Figure 1

Expression of endosialin in response to hypoxia. (A) FIB-3 and 42-MG-BA cells were incubated for 24 h in normoxic or hypoxic conditions. Total RNA was extracted and expression of endosialin mRNA was analysed by quantitative RT–PCR and normalized to β-actin levels. Vascular endothelial growth factor (VEGF) mRNA was used as a positive control. (B) Specificity of the monoclonal antibody (MAb) M78 for endosialin protein was evaluated by immunoblotting using 42-MG-BA cells that naturally express endosialin and HeLa cells transfected with endosialin cDNA (HeLa-endosialin).
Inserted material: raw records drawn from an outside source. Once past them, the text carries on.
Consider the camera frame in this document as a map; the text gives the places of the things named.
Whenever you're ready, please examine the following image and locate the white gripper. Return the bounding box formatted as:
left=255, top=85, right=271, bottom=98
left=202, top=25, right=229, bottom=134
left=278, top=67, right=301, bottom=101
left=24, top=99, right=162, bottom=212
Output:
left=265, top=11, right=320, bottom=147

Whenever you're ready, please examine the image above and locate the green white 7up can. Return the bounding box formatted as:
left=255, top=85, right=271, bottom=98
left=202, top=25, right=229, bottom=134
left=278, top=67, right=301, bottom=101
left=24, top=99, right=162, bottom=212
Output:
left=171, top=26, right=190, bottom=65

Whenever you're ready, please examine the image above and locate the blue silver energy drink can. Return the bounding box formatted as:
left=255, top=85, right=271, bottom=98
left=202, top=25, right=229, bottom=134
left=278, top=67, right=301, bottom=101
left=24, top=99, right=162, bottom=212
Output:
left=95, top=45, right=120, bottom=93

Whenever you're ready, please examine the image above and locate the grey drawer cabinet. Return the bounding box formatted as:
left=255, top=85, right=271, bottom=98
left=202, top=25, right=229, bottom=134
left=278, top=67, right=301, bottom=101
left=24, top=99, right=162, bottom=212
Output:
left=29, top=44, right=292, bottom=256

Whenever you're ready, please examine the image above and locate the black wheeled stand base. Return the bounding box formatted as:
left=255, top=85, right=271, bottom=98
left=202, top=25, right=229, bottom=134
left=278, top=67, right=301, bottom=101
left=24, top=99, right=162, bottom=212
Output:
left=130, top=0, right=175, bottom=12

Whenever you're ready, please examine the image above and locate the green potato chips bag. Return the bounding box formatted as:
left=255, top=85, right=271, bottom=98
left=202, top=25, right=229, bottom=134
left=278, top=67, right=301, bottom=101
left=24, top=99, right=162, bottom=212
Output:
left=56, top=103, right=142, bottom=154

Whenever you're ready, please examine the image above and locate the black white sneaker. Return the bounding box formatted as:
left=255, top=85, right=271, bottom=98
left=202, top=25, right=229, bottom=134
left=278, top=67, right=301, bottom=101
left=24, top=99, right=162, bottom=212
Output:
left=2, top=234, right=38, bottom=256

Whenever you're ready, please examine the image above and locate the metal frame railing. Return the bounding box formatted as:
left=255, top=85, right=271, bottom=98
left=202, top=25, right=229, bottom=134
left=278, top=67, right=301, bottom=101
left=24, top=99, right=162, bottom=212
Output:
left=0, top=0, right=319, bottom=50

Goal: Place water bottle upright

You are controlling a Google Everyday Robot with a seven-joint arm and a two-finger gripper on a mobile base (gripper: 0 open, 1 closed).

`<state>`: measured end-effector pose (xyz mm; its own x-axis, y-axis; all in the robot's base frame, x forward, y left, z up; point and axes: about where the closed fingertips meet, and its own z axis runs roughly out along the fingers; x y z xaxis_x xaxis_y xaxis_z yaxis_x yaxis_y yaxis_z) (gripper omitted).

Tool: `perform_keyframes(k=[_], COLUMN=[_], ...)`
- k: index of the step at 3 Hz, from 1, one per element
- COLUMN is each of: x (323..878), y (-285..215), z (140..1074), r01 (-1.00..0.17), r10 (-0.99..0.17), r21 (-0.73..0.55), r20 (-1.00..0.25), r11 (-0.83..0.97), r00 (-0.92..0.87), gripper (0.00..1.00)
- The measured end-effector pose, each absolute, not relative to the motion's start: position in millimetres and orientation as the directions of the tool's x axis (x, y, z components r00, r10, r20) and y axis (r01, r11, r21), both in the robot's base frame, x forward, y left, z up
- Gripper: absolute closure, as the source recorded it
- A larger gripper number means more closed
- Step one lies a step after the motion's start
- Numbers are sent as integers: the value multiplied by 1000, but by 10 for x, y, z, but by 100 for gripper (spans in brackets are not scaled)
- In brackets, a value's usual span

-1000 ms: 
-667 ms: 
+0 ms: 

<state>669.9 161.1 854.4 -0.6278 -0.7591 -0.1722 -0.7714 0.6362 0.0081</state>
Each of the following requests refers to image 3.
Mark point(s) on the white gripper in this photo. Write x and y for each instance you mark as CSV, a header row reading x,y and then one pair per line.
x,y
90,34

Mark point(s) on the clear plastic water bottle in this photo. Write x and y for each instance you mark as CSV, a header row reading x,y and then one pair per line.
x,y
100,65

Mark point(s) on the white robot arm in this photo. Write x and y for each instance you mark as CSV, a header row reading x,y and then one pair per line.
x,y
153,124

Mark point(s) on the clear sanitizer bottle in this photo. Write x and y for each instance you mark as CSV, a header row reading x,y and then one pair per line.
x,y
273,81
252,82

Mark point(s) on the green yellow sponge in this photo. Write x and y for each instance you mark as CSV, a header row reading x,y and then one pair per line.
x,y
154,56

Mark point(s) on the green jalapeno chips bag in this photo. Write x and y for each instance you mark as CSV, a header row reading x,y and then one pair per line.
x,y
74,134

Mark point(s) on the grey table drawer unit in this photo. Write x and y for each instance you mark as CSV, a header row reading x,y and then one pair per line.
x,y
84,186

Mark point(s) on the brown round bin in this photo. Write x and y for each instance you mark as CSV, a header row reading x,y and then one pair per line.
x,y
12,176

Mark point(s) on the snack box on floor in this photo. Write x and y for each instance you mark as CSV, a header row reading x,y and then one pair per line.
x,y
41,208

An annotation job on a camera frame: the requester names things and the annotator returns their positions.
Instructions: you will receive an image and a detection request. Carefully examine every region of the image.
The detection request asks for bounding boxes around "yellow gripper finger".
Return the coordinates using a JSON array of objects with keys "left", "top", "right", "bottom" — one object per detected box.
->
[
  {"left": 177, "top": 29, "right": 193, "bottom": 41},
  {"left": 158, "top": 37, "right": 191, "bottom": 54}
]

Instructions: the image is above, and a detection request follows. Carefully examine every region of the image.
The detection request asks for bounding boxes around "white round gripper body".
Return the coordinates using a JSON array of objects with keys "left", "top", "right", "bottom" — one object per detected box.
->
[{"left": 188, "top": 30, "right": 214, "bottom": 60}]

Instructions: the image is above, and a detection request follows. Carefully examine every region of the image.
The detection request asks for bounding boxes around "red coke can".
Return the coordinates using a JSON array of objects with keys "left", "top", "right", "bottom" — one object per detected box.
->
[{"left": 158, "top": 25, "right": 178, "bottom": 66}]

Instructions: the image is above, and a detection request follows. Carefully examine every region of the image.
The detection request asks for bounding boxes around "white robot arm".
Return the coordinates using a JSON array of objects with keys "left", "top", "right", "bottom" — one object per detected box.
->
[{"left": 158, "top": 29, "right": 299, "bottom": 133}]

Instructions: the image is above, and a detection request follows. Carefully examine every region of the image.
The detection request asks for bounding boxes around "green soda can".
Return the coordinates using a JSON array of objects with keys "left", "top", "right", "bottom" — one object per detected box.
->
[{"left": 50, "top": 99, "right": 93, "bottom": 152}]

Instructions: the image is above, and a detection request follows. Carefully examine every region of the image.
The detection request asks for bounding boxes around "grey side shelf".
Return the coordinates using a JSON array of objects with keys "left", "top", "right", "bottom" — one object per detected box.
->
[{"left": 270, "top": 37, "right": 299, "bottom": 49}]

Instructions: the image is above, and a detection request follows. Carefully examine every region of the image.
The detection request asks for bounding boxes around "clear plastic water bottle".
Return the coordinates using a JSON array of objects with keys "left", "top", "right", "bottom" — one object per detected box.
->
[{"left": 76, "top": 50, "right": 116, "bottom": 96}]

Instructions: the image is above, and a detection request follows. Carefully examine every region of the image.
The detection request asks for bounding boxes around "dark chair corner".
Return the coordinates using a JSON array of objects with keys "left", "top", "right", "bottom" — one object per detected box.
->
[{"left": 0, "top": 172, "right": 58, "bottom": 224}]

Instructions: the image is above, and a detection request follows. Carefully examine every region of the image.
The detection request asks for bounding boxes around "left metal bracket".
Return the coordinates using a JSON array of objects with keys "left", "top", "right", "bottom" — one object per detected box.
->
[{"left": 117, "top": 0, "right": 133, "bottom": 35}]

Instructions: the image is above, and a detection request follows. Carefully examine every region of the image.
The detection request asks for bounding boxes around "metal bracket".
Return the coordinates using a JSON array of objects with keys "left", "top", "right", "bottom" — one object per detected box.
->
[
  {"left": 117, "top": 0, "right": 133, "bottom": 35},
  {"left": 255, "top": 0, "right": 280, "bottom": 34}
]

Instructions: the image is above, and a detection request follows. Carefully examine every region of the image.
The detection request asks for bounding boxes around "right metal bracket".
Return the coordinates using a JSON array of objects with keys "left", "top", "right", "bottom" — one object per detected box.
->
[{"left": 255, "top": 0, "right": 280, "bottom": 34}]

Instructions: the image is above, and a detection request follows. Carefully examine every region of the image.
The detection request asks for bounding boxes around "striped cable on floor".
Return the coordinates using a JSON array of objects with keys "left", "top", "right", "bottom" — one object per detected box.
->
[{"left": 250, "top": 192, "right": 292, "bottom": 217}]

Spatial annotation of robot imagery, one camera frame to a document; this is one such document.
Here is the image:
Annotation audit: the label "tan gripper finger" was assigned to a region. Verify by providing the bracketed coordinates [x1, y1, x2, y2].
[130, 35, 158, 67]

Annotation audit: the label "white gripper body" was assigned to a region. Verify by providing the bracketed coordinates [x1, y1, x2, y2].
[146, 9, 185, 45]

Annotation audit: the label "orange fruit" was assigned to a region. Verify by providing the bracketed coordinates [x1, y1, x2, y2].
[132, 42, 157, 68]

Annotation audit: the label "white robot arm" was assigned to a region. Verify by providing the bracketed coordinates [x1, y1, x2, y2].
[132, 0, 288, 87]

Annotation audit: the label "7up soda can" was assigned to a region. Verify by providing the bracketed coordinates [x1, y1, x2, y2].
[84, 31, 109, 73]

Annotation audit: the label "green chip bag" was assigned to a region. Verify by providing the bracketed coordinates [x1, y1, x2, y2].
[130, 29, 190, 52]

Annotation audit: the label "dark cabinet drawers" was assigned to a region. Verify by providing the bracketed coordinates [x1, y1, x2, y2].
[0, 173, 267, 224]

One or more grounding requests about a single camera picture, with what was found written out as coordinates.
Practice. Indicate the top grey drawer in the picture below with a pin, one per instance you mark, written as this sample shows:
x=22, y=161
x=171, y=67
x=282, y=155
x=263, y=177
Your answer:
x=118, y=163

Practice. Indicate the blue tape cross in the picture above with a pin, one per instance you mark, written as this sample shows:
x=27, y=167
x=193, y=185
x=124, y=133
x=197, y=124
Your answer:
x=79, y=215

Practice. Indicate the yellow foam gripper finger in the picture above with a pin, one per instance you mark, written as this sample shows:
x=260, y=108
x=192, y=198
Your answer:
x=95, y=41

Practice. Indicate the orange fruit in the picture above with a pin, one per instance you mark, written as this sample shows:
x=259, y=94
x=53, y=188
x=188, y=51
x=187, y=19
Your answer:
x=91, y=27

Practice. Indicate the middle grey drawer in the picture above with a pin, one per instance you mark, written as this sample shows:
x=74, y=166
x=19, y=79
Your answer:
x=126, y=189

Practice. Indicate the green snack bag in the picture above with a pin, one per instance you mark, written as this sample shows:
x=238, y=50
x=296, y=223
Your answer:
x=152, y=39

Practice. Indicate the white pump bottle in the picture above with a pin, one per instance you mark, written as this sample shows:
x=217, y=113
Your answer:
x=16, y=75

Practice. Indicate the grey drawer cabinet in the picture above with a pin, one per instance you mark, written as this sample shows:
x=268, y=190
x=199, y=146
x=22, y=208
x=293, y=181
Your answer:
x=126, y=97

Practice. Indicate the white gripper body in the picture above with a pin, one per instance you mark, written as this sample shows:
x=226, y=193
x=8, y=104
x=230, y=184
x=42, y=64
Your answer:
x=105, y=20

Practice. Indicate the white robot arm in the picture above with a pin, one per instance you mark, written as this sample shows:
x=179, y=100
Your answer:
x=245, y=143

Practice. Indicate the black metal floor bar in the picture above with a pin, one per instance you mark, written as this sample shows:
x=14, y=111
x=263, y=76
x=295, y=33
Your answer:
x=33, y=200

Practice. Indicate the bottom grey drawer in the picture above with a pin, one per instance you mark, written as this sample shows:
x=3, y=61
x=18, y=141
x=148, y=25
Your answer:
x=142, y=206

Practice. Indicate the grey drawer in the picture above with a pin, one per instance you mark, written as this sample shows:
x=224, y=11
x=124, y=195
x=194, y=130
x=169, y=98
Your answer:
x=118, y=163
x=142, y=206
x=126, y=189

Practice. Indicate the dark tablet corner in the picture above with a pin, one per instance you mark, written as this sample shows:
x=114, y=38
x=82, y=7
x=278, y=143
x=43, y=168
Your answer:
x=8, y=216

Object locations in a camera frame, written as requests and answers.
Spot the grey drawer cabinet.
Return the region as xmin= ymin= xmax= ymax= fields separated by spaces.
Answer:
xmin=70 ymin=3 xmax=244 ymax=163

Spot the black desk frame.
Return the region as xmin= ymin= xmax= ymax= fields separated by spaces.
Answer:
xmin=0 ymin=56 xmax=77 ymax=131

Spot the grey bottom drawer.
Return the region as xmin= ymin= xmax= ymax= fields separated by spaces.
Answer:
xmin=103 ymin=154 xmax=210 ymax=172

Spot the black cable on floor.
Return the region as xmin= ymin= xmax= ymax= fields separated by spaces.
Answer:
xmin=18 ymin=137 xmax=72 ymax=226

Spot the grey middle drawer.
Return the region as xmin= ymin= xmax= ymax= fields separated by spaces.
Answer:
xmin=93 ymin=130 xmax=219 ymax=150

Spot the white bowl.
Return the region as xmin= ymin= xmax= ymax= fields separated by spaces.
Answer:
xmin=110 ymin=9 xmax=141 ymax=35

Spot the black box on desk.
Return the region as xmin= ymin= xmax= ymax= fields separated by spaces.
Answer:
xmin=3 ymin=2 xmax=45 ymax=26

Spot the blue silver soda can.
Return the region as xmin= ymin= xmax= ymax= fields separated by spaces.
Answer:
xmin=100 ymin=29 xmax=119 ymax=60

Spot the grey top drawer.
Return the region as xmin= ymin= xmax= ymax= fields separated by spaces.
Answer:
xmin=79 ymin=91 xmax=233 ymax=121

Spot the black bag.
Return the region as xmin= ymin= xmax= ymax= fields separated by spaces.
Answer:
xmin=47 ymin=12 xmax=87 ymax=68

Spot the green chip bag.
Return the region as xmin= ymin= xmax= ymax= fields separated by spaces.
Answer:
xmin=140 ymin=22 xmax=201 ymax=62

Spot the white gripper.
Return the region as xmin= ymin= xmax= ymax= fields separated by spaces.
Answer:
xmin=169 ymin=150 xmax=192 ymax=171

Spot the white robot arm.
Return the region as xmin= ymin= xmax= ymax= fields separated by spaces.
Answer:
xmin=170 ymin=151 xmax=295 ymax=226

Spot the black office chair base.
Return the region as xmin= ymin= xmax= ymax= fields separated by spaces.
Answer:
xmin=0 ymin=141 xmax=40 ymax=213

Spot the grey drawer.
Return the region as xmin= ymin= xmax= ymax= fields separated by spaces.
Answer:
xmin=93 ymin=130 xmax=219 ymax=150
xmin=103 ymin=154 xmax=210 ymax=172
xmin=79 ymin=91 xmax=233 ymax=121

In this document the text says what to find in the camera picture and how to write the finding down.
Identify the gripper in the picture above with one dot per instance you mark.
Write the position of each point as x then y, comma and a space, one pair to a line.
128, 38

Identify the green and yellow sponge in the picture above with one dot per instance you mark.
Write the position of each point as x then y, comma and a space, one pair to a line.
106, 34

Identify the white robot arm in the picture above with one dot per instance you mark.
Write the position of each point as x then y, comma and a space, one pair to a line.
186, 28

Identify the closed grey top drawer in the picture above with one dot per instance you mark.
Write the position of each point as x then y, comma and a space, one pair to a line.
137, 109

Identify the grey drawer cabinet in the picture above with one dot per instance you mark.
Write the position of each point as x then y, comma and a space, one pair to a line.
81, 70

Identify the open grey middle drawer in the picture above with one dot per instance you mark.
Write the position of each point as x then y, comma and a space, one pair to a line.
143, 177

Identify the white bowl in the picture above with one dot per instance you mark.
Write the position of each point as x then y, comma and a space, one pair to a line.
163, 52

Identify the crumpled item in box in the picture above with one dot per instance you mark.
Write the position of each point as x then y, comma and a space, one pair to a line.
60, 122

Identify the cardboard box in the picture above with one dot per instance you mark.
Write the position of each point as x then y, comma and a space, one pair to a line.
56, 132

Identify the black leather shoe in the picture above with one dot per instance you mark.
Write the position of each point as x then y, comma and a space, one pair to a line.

Mock-transfected HeLa cells served as a negative control. M78 MAb could recognise both the non-glycosylated core protein (95 kDa) and the highly glycosylated endosialin (165 kDa). (C) Immunoblotting analysis of endosialin protein levels in FIB-3 (50 μg total proteins/lane) and 42-MG-BA cells (80 μg total proteins/lane loaded due to lower endosialin expression level, see part a). The cells were incubated for 24 h in hypoxia (2% oxygen, +) or normoxia (−). M78 MAb revealed increased expression of endosialin in the hypoxic cells. α-Tubulin antibody was used for a loading control.